What you are asked to do
Set down all the lines below, each one exactly as shown.

___

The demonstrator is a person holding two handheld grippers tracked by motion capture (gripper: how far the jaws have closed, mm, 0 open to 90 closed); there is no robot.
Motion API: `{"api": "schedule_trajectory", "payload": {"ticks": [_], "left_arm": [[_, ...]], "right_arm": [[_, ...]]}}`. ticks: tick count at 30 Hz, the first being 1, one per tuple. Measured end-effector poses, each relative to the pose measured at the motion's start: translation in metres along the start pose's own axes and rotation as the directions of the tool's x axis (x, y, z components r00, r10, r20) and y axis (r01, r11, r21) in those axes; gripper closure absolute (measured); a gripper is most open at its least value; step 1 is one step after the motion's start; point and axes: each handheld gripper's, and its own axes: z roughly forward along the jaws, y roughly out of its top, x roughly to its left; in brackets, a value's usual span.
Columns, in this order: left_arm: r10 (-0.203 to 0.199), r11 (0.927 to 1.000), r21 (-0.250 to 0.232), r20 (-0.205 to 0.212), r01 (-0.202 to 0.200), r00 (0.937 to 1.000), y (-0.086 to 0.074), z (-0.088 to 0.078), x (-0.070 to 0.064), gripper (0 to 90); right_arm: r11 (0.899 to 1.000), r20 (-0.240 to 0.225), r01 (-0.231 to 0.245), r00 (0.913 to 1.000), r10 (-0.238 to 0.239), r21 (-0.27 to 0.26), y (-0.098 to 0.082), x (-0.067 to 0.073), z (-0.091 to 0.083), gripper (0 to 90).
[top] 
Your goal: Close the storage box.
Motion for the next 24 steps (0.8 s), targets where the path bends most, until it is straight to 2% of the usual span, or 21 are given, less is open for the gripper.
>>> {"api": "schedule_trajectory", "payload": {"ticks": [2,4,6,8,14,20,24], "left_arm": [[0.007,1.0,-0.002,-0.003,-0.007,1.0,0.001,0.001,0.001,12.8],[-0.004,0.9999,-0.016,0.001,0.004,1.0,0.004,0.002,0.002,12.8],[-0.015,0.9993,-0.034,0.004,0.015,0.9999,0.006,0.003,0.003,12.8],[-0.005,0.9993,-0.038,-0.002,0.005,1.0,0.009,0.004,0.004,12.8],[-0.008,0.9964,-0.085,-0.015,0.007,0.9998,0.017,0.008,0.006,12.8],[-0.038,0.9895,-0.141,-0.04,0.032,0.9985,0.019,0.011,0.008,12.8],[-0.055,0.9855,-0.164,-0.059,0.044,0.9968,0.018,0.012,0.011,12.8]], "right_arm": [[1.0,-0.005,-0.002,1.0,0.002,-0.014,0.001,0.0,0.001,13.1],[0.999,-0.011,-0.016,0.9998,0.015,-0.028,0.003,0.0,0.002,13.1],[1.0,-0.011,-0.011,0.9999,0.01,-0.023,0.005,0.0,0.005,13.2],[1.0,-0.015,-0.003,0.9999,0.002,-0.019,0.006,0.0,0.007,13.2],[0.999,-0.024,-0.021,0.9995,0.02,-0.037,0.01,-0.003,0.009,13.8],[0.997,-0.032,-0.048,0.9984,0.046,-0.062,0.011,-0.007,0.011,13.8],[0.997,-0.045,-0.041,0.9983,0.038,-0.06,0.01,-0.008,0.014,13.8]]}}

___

Expected answer
The demonstrator is a person holding two handheld grippers tracked by motion capture (gripper: how far the jaws have closed, mm, 0 open to 90 closed); there is no robot.
Motion API: `{"api": "schedule_trajectory", "payload": {"ticks": [_], "left_arm": [[_, ...]], "right_arm": [[_, ...]]}}`. ticks: tick count at 30 Hz, the first being 1, one per tuple. Measured end-effector poses, each relative to the pose measured at the motion's start: translation in metres along the start pose's own axes and rotation as the directions of the tool's x axis (x, y, z components r00, r10, r20) and y axis (r01, r11, r21) in those axes; gripper closure absolute (measured); a gripper is most open at its least value; step 1 is one step after the motion's start; point and axes: each handheld gripper's, and its own axes: z roughly forward along the jaws, y roughly out of its top, x roughly to its left; in brackets, a value's usual span.
Columns, in this order: left_arm: r10 (-0.203 to 0.199), r11 (0.927 to 1.000), r21 (-0.250 to 0.232), r20 (-0.205 to 0.212), r01 (-0.202 to 0.200), r00 (0.937 to 1.000), y (-0.086 to 0.074), z (-0.088 to 0.078), x (-0.070 to 0.064), gripper (0 to 90); right_arm: r11 (0.899 to 1.000), r20 (-0.240 to 0.225), r01 (-0.231 to 0.245), r00 (0.913 to 1.000), r10 (-0.238 to 0.239), r21 (-0.27 to 0.26), y (-0.098 to 0.082), x (-0.067 to 0.073), z (-0.091 to 0.083), gripper (0 to 90).
[top] 
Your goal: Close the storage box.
Motion for the next 24 steps (0.8 s), targets where the path bends most, until it is straight to 2% of the usual span, or 21 are given, less is open for the gripper.
>>> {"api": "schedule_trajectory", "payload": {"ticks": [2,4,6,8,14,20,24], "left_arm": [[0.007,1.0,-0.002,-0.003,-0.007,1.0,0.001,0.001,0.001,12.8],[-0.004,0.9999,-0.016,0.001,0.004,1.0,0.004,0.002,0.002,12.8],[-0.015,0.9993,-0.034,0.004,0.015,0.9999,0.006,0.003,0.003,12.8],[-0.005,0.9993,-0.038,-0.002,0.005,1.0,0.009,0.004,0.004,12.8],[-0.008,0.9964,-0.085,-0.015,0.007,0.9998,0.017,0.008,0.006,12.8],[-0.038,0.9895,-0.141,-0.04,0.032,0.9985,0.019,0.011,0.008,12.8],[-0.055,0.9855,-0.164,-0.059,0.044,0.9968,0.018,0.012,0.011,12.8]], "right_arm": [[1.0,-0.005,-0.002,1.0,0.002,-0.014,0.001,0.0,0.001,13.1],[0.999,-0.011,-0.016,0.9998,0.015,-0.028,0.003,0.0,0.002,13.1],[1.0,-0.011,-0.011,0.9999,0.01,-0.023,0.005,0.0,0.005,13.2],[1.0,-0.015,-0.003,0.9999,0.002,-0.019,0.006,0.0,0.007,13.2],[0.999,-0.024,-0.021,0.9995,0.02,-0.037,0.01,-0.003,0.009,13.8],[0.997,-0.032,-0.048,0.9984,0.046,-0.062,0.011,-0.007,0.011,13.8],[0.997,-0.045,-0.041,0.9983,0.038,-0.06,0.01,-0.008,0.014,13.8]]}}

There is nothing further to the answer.